The second Disney Internship rejection hit me harder than the first. The first one hadn’t been much of a surprise; it was for a communications position that focused more on graphic design and social media than on writing, and I didn’t have as much to put on my resume about the former two. I was bummed, of course, but I still had five applications with “Under Review” as their status on my candidate dashboard, so I was mostly able to shrug off the “at this time we are considering candidates whose qualifications more line up with this role’s needs” email.
But then I found out about the park operations management internship application – not through an email, but by logging into my dashboard on a whim and seeing that the “Under Review” line had switched to “No Longer In Consideration.”
It felt like a slap in the face.
I had truly felt prepared for that role. I had spent two semesters working in park operations. I had met with my managers, and they helped me cater my resume to the application. I had attended every networking event and career development workshop I could find. In short, as far as I could tell, I had done all of the things that I was supposed to do to succeed.
But it wasn’t enough. Not enough for the role, not enough for an interview, and not even enough for a phone screening or a form email.
Two hours after seeing those four words on my candidate dashboard, I had a “meet and greet” with an entertainment manager. He’d had a management internship, and after that moved into a full-time role, helping bring shows in the parks to life, just like I’d love to do. And in the middle of our meeting, I started to cry.
I was mortified with myself, but I couldn’t help it. He took it well, giving me time to calm down again and not doing or saying anything to make me feel bad for crying, but I was still embarrassed enough that as soon as I’d left the building I started crying again.
“This is it,” I thought. “I’m cracking under the pressure. I worked my butt off to get here, and I’m failing anyway. I’m not good enough. What if I’m not good enough for any of them?”
Fast forward through three days of telling people I’d been rejected, getting hugs from coworkers and roommates and comforting texts from my parents, and managing to put my stress aside enough to focus on smiling and making people’s day at work.
It was the first day of my “weekend” (which is usually Tuesday/Wednesday; days of the week don’t mean much when you work in a theme park). I was woken up not by my alarm but by my phone ringing. The caller ID showed an unknown number, but the location it gave was Kissimmee, FL, so I picked it up.
The recruiter on the line wanted to know when I would be available to interview for the Live Entertainment Show Writer internship.
I don’t remember exactly how I responded, but I remember doing a lot of bouncing around and squealing after I hung up the phone. The management internship would have been a great opportunity, but the show writer internship – this was the role I’d spent the last two years dreaming about, building up my portfolio for, and in general working towards! This was my dream role!
I texted my friends and family. I emailed my network, and they replied en masse with interview advice: “Be confident!” “Be prepared to talk about collaboration, and what makes a good story.” “Don’t ramble. When you get to the end of an answer, STOP.” “Let your passion show – remember that they want you to succeed!” “BREATHE.”

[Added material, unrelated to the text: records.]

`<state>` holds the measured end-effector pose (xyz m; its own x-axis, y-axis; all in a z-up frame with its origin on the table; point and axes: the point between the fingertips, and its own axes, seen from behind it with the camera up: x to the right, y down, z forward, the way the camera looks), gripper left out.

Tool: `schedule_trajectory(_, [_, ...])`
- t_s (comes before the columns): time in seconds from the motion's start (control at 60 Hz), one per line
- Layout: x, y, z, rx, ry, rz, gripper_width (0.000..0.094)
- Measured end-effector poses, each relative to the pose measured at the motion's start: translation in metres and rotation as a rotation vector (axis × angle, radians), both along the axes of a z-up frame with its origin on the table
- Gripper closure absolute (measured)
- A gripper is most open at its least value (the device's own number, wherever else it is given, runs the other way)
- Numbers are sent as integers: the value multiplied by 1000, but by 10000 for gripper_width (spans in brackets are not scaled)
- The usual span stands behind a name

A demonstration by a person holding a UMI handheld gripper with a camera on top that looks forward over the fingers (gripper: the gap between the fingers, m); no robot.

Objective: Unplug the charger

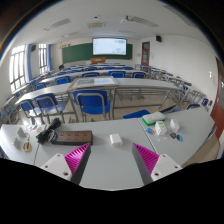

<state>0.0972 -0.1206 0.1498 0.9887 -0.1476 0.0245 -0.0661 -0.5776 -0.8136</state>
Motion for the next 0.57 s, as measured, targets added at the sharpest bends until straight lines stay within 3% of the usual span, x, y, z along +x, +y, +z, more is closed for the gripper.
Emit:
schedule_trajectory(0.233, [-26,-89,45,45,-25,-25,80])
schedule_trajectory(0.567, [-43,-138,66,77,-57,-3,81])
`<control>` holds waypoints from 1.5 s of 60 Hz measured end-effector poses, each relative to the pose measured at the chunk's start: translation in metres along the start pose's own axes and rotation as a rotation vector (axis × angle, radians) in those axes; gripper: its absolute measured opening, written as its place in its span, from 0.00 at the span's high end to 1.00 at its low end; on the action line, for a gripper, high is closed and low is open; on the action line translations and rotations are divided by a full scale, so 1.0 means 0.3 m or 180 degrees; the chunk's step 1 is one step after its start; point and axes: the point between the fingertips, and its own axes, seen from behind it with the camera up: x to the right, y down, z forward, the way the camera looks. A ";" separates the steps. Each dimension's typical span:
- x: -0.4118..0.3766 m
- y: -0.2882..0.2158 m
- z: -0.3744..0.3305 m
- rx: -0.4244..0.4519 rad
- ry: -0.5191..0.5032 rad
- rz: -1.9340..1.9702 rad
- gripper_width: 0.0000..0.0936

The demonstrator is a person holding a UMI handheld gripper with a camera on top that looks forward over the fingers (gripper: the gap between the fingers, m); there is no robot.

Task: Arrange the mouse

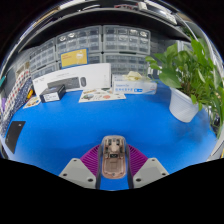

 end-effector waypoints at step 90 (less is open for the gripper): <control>-1.823 0.054 -0.031 -0.0304 -0.0361 -0.0357 0.59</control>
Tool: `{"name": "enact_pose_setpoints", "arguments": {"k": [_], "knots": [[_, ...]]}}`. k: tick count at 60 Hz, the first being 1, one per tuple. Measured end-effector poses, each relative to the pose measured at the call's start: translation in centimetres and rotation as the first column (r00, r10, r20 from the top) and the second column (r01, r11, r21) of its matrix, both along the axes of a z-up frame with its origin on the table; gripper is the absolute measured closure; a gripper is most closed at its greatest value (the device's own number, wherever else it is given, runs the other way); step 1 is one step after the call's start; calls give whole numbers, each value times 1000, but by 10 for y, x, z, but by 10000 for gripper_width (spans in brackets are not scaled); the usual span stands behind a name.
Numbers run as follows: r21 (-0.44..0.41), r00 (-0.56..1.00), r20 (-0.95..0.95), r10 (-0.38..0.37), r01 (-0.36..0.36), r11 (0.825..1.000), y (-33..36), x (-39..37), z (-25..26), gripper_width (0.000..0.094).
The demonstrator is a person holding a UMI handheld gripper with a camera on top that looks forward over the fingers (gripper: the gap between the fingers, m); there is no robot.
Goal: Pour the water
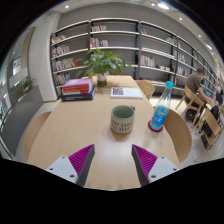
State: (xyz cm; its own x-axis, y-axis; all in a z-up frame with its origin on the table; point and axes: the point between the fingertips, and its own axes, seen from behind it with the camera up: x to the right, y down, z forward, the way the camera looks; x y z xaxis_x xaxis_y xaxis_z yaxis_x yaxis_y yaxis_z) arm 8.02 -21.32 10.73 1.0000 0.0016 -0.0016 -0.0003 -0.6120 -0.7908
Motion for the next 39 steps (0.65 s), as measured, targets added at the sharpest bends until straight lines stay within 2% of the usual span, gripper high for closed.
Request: {"name": "enact_pose_setpoints", "arguments": {"k": [17,39], "knots": [[140,998,-42,44,-37,989,-18,-77,88,188],[186,999,-14,43,-40,982,-39,-105,130,189]]}}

I spent the whole day practicing answers to imagined questions, and the next day, I dressed my best and went in for the interview. There were two people in the room with me, and one of them I had met before on my networking journeys. And incredibly enough, for nearly everything they asked me, I had practiced an answer for. I felt confident and comfortable throughout.
“Even if I don’t get it,” I texted my parents as I left the interview, “I am very proud of myself.”
I could end this article here. Getting the interview was a huge honor and a major boost to my self-esteem. For the next week, I felt absolutely great.
But every now and then, things work out even better than great. Exactly a week after the interview, the recruiter called me back to offer me the role, and I gleefully accepted it.
The success doesn’t invalidate how bad I felt the week before it. I think there’s another lesson to be learned here. Working towards the future can really suck a lot of the time. But if we let that stop us from trying, then we won’t be there when the stars finally align.